Last year, Tom Frieden, director of the Centers for Disease Control and Prevention (CDC), announced the United States would "soon be in a post-antibiotic era," due to drug-resistant bacteria from overuse of antibiotics.
Are we there already?
Tens of thousands of newborns in India are dying every year as a result of once-treatable infections. India sees nearly one-third of the world's newborn deaths, according to The New York Times. Last year alone, 58,000 infants died from bacterial infections; although that number represents a mere fraction of the 800,000 newborns that die in India every year, doctors are predicting a rise in infant mortality.
"Reducing newborn deaths in India is one of the most important public health priorities in the world, and this will require treating an increasing number of neonates who have sepsis and pneumonia," said Chief of Pediatrics at the All India Institute of Medical Sciences Dr. Vinod Paul, according to The New York Times. "But if resistant infections keep growing, that progress could slow, stop or even reverse itself. And that would be a disaster for not only India but the entire world."
The "superbugs" have spread around the world - including the United States, where the problem is exacerbated by antibiotic treatments on farms and overuse in hospitals, according Business Insider via MSN.

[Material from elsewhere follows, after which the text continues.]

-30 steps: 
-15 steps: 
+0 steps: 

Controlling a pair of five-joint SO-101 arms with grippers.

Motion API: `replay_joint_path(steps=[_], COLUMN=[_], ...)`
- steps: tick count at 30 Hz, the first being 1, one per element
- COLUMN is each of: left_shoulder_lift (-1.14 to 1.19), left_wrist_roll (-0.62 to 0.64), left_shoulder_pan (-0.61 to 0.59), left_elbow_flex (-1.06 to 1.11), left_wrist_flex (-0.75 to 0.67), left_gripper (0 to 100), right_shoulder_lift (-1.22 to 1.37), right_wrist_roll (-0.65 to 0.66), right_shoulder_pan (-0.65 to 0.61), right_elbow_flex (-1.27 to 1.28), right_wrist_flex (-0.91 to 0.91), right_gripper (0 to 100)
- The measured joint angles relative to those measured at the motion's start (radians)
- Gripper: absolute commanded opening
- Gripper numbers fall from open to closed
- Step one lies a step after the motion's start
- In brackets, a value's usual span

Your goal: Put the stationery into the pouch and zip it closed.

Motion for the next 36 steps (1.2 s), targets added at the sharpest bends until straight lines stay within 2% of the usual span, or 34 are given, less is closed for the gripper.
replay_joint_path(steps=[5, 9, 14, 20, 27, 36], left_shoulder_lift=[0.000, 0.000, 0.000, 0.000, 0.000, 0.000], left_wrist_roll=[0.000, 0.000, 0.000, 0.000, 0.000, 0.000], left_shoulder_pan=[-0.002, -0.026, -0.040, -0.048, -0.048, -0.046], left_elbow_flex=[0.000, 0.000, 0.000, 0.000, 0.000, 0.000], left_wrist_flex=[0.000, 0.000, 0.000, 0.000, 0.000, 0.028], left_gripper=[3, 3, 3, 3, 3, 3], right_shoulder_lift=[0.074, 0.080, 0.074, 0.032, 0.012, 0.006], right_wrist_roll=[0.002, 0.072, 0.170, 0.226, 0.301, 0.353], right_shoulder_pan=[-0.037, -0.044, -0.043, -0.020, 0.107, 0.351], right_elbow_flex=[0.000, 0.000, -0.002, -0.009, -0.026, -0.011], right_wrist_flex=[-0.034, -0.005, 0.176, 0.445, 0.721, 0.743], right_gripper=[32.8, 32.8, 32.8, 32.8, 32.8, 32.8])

In the United States in 2013, a quarter of a million died because the bacteria they were being treated for resisted the antibiotics, according to Business Insider. Some strains of "nightmare bacteria" are becoming common in 42 states across the nation, killing half of those infected.
Diseases like gonorrhea, the STD infecting more than 100 million a year, and tuberculosis, an acute lung infection that has seen a rise in the numbers of cases, are supposed to be treated with antibiotics, but some strains have become resistant.

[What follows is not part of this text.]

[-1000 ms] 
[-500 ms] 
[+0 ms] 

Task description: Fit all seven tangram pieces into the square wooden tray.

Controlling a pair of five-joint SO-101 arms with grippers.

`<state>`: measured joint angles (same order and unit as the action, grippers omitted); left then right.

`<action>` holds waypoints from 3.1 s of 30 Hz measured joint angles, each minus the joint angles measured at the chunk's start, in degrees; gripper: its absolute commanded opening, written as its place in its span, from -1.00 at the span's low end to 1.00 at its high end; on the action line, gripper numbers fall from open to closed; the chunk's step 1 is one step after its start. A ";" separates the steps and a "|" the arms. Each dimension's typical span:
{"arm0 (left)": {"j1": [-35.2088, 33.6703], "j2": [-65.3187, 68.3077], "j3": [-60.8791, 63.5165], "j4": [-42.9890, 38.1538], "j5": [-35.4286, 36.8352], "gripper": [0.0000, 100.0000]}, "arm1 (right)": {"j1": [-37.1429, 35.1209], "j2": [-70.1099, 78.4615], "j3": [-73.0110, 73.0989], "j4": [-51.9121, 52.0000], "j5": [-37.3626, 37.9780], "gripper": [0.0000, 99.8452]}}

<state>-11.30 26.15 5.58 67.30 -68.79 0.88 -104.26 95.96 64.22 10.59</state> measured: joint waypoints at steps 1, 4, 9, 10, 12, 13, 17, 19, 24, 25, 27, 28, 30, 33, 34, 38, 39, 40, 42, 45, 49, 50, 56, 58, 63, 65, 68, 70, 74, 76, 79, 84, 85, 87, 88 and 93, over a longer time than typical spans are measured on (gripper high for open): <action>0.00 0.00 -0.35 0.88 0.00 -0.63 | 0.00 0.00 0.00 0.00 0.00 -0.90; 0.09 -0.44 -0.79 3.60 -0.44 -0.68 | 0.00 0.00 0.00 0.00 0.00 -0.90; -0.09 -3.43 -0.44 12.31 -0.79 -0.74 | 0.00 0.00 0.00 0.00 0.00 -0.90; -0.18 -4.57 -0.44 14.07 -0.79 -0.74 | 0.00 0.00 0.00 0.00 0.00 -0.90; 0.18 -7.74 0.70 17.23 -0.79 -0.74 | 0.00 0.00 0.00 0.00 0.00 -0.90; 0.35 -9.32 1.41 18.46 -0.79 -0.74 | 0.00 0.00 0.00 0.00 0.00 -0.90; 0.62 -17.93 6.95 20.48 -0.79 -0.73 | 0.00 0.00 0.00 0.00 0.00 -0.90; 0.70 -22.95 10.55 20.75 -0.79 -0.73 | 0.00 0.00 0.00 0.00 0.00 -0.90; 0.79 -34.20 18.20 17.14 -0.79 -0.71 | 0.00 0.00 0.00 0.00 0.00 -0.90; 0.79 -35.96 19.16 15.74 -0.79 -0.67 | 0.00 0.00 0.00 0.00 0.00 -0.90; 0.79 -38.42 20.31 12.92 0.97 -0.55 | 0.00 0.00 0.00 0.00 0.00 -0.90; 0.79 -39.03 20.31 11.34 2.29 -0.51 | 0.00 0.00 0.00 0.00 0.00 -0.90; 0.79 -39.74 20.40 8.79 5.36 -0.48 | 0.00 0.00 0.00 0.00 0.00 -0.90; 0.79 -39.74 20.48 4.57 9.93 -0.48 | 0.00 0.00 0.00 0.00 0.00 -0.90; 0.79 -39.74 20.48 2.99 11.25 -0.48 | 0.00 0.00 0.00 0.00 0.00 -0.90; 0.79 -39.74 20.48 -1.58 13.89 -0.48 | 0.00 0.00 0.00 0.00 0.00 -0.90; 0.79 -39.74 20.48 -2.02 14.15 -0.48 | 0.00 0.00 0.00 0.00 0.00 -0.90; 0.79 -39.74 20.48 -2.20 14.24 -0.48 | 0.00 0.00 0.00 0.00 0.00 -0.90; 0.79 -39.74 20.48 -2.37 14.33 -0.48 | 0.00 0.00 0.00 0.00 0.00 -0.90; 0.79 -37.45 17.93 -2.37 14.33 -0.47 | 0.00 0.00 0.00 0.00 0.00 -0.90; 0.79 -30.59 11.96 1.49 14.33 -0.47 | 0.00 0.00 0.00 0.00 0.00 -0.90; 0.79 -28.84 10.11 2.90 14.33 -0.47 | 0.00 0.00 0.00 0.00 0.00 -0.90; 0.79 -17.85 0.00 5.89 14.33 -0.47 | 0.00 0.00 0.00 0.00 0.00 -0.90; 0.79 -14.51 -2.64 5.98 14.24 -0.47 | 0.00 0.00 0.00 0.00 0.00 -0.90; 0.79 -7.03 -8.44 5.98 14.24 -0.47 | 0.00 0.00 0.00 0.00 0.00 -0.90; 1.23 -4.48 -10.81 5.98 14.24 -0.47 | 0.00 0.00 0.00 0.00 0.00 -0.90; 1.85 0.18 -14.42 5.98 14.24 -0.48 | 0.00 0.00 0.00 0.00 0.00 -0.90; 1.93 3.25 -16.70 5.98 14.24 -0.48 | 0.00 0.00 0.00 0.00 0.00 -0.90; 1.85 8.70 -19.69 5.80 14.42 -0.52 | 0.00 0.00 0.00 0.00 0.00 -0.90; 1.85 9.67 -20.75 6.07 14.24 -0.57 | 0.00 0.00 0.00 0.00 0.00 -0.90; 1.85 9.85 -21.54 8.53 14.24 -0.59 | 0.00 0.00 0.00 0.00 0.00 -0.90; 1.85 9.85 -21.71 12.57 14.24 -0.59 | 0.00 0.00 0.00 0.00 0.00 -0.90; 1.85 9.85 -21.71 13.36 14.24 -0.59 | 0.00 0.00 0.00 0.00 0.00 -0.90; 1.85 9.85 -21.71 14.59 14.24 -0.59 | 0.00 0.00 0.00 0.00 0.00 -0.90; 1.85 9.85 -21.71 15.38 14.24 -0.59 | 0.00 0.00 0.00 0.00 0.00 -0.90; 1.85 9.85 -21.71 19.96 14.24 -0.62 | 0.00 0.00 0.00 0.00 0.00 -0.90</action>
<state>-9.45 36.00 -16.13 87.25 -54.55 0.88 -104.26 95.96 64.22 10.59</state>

If bacteria won't respond to antibiotics, doctors sometime prescribe carbapenems, a stronger class of drugs, but Indian scientists reported in 2012 that half the bacteria they tested proved resistant to carbapenems, according to Nature.
Earlier in 2014, the U.K.'s Chief Medical Officer Sally Davies predicted an "apocalyptic scenario" if these "superbugs" aren't brought under control, according to The Guardian.